Still, Judt perhaps missed the rise of a different, also unhealthy approach to higher education: the person engaged in Important Person Studies. Enthralled by academic or intellectual celebrity, those engaged in IPS seek models in the generation above theirs: Here Jonathan Safran Foer ’99, there Christopher Hitchens, there Timothy Garton Ash. Intent on becoming the great public thinker, these students look at credentials rather than the journey to achieve them. They think that if only they can flow through the proper sluices — the Woodrow Wilson School, Princeton, Teach for America, the fancy fellowship, McKinsey, Yale Law School — then they, too, will be successful and thus happy. Though engaged in reputable disciplines like history, international relations or economics, people pursuing IPS stand out for their interest in “leadership” in the abstract. They claim expertise in regions they have never visited or whose languages they do not speak. They want to participate in the public debate without having ever distinguished themselves in something besides, well, the public debate. IPS may be tempting, but it does not offer happiness or fulfillment, and those who pursue its charms often forget that there are plenty of un-Important People who are quite important, and that often you become an Important Person simply by following your own interests and passions, insignificant as they may strike others.
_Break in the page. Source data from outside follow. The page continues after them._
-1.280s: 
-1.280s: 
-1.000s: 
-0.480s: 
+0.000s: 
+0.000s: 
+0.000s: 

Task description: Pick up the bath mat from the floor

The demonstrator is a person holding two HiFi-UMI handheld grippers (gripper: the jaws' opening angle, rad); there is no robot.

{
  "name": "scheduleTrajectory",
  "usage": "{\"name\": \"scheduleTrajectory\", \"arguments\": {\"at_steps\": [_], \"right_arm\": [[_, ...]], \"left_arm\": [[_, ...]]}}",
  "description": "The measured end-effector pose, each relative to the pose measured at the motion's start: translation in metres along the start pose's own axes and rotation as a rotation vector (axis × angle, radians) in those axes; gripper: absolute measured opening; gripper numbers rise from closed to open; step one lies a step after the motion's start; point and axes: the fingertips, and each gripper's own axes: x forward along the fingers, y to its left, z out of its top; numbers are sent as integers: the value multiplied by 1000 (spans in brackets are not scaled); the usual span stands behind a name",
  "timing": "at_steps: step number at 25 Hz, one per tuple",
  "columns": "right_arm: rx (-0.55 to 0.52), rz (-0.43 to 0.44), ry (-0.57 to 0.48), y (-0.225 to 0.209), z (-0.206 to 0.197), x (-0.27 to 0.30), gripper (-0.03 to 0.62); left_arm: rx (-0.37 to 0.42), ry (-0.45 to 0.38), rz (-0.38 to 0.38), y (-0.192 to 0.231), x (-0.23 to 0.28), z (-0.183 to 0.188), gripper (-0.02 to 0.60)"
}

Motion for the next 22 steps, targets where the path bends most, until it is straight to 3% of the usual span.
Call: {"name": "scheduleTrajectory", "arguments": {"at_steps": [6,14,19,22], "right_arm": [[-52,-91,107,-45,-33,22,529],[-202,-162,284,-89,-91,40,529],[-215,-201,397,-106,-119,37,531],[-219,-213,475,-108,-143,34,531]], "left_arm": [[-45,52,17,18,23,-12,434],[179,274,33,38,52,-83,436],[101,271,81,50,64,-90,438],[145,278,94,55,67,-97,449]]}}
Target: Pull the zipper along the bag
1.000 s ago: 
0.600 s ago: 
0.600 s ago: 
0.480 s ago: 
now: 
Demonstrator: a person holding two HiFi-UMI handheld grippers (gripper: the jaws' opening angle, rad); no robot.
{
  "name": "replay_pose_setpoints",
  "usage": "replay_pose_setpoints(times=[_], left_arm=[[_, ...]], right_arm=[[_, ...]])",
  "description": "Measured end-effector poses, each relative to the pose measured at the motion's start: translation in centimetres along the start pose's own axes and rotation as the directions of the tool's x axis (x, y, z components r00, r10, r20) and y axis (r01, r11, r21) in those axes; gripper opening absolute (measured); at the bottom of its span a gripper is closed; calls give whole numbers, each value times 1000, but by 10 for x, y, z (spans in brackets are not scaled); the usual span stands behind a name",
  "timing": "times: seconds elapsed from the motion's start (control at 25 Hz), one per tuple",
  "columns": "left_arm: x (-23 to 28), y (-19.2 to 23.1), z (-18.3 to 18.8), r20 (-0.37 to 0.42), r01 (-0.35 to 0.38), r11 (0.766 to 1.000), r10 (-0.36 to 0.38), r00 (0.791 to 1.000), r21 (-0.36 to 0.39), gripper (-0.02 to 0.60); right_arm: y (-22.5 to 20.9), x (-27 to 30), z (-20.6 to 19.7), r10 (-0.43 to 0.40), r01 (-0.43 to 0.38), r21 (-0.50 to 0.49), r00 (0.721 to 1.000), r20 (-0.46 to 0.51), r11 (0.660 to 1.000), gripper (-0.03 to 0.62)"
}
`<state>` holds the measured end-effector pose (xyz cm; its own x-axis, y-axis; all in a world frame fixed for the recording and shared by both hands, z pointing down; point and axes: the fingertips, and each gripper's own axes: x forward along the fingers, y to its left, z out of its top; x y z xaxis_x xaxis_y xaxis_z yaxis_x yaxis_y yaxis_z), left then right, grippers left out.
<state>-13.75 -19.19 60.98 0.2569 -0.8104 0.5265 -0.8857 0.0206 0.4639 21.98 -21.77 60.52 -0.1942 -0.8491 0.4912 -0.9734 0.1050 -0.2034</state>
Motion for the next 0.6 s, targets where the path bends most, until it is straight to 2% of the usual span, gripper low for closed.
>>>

What to do? My unsolicited advice: Begin your education as broadly as possible. Take advantage of courses like the Humanities Sequence or Integrated Science that baptize students in the great questions and themes of the Western tradition, or the most advanced approaches in science today. When thinking about foreign languages, or your fourth course, surprise yourself. You’ll be surprised later by how much the discipline of rising every day for a 9 a.m. Russian class, or your teacher on “Walden,” brought you something beyond the course description.

And don’t sweat exploring your own identity, or becoming an Important Person (if that’s what you want) too much. I still struggle with whether I want the latter. As for the former, I have many more days of my life to spend in my home city, sitting on the 405 Freeway before I fully — if ever — grasp how growing up in Los Angeles has shaped the politics of my body.